- Problem description
Please reproduce the lines from the one containing "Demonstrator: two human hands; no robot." through the end of the data below exactly as they stand, and omit all pictures.

- Information provided
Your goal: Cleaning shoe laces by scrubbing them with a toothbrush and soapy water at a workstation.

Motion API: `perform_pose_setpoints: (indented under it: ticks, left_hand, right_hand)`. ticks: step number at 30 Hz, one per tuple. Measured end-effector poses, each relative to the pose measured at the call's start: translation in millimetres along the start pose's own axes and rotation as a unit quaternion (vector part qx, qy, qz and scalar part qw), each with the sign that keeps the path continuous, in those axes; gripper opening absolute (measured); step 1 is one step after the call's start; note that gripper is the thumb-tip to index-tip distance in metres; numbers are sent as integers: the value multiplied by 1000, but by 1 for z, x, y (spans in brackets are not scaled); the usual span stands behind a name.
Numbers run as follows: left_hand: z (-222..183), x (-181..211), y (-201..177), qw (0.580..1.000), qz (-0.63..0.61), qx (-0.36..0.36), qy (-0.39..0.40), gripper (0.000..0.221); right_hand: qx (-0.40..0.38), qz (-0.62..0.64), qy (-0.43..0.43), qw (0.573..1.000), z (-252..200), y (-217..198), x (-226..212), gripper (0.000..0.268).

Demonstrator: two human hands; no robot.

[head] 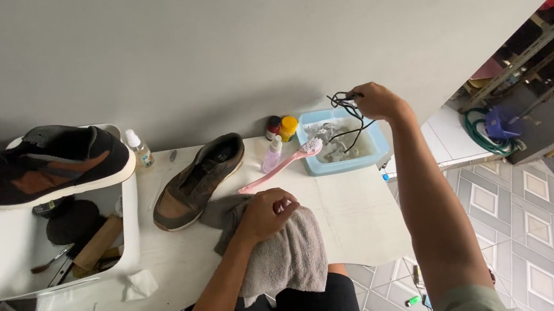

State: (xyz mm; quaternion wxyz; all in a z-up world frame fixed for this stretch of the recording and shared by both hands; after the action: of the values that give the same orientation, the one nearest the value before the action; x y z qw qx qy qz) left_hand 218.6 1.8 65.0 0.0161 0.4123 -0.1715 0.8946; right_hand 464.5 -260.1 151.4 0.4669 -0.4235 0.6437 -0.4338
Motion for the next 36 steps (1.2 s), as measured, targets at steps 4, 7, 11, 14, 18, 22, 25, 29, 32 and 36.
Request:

- Response to the exercise
Demonstrator: two human hands; no robot.

[head] 

State: (xyz mm; quaternion wxyz; all in a z-up world frame fixed for this stretch of the recording and shared by both hands; after the action: of the values that give the same orientation, the one nearest the value before the action; x y z qw qx qy qz) left_hand 218.6 1.8 65.0 0.0161 0.4123 -0.1715 0.8946; right_hand 464.5 -260.1 151.4 0.4669 -0.4235 0.6437 -0.4338
Motion for the next 36 steps (1.2 s), as measured, targets at steps 4, 7, 11, 14, 18, 22, 25, 29, 32 and 36.
Request:

No further output is required for this answer.